We use affiliate links. They let us sustain ourselves at no cost to you.

Playwright Web Scraping: A Step-by-Step Tutorial with Node.js

Want to practise your skills with JavaScript-based websites? We’ll show you how. 

Playwright web scraping

Gathering data from websites that rely on dynamic elements or elaborate anti-bot systems isn’t an easy task. Before extracting the information, you need to render the entire page like a real user. A headless browser library, Playwright, is just right for the job. 

In this step-by-step guide, you’ll learn why Playwright is such a popular Node.js library used for web scraping JavaScript-rendered websites. You’ll also be able to practice your skills with a real-life example.

What is Web Scraping with Playwright?

Playwright's
Playwright's home page

Web scraping with Playwright is the process of gathering data from JavaScript-rendered websites. The tool works by programmatically controlling a headless browser. It doesn’t have a user interface like a tab bar, so Playwright doesn’t need to load visual elements. This saves a lot of resources when web scraping. 

Playwright is a relatively new library developed by Microsoft in 2018. It’s used to automate actions on different browsers: emulate scrolling, clicking, downloading – all the actions you could do with a mouse.

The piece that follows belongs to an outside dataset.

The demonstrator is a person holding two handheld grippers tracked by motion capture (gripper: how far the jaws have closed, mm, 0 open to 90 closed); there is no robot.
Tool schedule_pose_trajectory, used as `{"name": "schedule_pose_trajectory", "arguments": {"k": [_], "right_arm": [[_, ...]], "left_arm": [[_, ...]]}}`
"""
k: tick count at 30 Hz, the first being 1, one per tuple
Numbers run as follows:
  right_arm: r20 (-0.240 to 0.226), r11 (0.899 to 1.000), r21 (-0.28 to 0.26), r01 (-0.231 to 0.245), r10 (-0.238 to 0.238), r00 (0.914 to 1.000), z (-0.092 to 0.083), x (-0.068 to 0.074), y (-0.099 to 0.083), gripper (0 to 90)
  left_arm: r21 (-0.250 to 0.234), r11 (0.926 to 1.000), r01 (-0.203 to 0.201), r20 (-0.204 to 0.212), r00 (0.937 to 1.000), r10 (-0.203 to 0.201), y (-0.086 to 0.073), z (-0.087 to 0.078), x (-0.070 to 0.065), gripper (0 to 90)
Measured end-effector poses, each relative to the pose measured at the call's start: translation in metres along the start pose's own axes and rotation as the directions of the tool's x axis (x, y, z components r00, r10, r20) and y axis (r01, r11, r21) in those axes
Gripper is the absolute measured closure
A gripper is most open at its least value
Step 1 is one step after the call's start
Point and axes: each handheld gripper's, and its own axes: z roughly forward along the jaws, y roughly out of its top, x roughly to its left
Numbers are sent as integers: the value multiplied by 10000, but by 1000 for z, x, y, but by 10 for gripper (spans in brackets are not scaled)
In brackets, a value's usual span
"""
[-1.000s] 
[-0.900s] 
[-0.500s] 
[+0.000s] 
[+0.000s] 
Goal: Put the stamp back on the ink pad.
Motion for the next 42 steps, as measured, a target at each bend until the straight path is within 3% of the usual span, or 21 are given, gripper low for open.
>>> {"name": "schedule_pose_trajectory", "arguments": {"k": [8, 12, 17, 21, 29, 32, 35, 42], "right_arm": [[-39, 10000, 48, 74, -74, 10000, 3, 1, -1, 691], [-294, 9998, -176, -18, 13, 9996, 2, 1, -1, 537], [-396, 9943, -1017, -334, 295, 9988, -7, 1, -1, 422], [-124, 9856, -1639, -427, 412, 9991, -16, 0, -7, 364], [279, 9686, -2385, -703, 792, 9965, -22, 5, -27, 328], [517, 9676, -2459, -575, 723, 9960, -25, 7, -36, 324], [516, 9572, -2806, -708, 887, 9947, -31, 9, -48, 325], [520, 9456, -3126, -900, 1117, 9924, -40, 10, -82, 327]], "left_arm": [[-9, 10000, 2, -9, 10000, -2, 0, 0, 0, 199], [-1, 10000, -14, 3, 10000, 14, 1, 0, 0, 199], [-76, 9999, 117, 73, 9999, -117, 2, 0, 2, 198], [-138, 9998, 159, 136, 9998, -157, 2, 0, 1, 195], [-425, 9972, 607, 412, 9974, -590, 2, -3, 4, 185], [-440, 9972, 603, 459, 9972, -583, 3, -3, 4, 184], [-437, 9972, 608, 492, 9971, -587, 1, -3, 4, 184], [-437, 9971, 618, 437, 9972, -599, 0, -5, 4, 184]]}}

Playwright gives you full control over the browser in both headless and headful modes. And most importantly, it’s able to render JavaScript, which regular HTTP libraries can’t do.

Why Use Playwright for Web Scraping?

Playwright is used in web scraping for several reasons:

  • Cross-browser support. The library can emulate Chromium, Firefox, and WebKit. 
  • Cross-language support. Playwright supports JavaScript, Python, Java, TypeScript, and .NET.
  • Use it with any operating system. You can use Playwrit with Windows, Linux, or macOS.
  • Supports asynchronous and synchronous approaches. Playwright is asynchronous by default; it allows you to make concurrent requests and scrape multiple pages in parallel. Or, you can make one request at a time to reduce complexity.
  • Good performer. The library uses a WebSocket connection that stays open while scraping. So you can send multiple requests in one go. This greatly improves the performance. 
  • Great for spoofing browser fingerprints. Playwright has packages like the playwright-extra for preventing bot detection. 
  • Good documentation. Even though Playwright is a newbie in the web scraping world, it has extensive documentation with many examples.

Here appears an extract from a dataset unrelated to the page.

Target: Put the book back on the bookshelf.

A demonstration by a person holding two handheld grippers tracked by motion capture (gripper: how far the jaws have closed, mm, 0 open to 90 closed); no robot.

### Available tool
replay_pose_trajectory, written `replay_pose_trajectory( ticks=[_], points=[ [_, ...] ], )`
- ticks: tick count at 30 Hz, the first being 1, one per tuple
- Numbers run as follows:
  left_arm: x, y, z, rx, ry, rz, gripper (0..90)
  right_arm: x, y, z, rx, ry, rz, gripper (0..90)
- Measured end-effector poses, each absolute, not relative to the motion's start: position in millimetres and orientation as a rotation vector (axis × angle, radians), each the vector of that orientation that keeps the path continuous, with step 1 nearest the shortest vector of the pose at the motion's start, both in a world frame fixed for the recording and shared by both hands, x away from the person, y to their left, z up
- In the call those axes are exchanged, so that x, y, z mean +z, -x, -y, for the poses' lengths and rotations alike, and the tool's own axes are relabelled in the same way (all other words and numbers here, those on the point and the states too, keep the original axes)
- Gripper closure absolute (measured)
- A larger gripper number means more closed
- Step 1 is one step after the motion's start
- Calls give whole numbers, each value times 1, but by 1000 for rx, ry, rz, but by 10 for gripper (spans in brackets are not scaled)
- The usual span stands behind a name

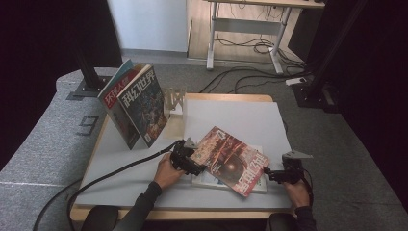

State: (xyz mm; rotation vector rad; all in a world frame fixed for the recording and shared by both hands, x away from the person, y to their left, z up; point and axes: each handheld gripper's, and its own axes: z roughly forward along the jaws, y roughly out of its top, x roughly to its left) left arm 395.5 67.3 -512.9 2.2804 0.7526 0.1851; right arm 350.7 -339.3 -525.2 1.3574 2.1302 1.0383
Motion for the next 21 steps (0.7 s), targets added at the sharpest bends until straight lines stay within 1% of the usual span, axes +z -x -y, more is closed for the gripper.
replay_pose_trajectory(
  ticks=[7, 13, 21],
  points=[
    [-512, -388, -71, 181, -2305, -747, 0, -525, -355, 336, 1037, -1356, -2129, 1],
    [-512, -381, -78, 147, -2274, -766, 0, -525, -360, 334, 1035, -1356, -2130, 2],
    [-512, -370, -86, 132, -2270, -761, 0, -525, -367, 330, 1038, -1359, -2129, 6]
  ],
)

Node.js and Playwright Web Scraping: A Step-by-Step Tutorial

This is a step-by-step guide with a real-life example. We’ll be gathering data with Playwright from a web scraping sandbox:

In this tutorial, we’ll be scraping the film year, title, nominations, awards, and if a film has won the Best Picture awards. You’ll practice some web scraping skills like:

  • scraping a single page;
  • handling multiple pages;
  • waiting for elements to load;
  • loading dynamic content by clicking on buttons;
  • scraping tables;
  • handling errors;
  • writing the output to .json format.
Scrapethissite elements we will scrape
The elements we’ll be scraping.

Prerequisites

To start using Playwright with Node.js, you need to:

Importing the Libraries

Step 1. Import the necessary elements: Playwright library and file system. It will allow you to work on your computer and write the output later. 

				
					import playwright from 'playwright'
import fs from 'fs'
				
			

Step 2. Then, enter the URL you want to scrape and create films_list that will hold the output.

				
					const url = 'https://www.scrapethissite.com/pages/ajax-javascript/'

var films_list = []
				
			

Preparing to Scrape

Step 1. In this web scraping example, we’ll be using the Chromium browser. For you to see how the browser is working, we’ll use the headful mode by specifying headless to false.

				
					async function prepare_browser() {
    const browser = await playwright.chromium.launch({
        headless: false, 
    })
    return browser
}

				
			

Step 2. Now, let’s write the main() function to create the browser. Then, we’ll use the created browser context to open a new page, and pass it to a function called get_page(). It will begin the scraping.

				
					async function main() {
    const browser = await prepare_browser() 
    const context = await browser.newContext()
    const page = await context.newPage()
    await get_page(page, url)
    await browser.close()
}

main()

				
			

Scraping a Single and Multiple Pages

Gathering Data from a Single Page

Step 1.  Now, let’s scrape one page: 

  • page.goto() tells the browser to go to the URL. 
  • To find and click the year buttons on the page, we need to create a year_btn_selector variable that contains the CSS selector of these elements. This will allow you to load the content. Inspect the page source by right-clicking anywhere on the page and selecting “Inspect”. 
Css selector.
				
					async function get_page(page, url) {
    await page.goto(url)
    const year_btn_selector = '.year-link'

				
			

Step 2. Then, tell Playwright to wait until at least one button element appears on the screen. Let’s set a timeout to 20 seconds. Once a single element has appeared, we can assume that the page has loaded and start scraping. If the wait times out, you can implement additional reload or retry functionality to address the issue.

				
					await page.locator(year_btn_selector).first().waitFor({'timeout': 20_000})
				
			

Gathering Data from Multiple Pages

Step 3.  Now, we can iterate through all the buttons and get their content: 

  • We’ll use the same variable year_btns.  It stores button information that we got using a CSS selector. Then, we’ll iterate through buttons to get their content.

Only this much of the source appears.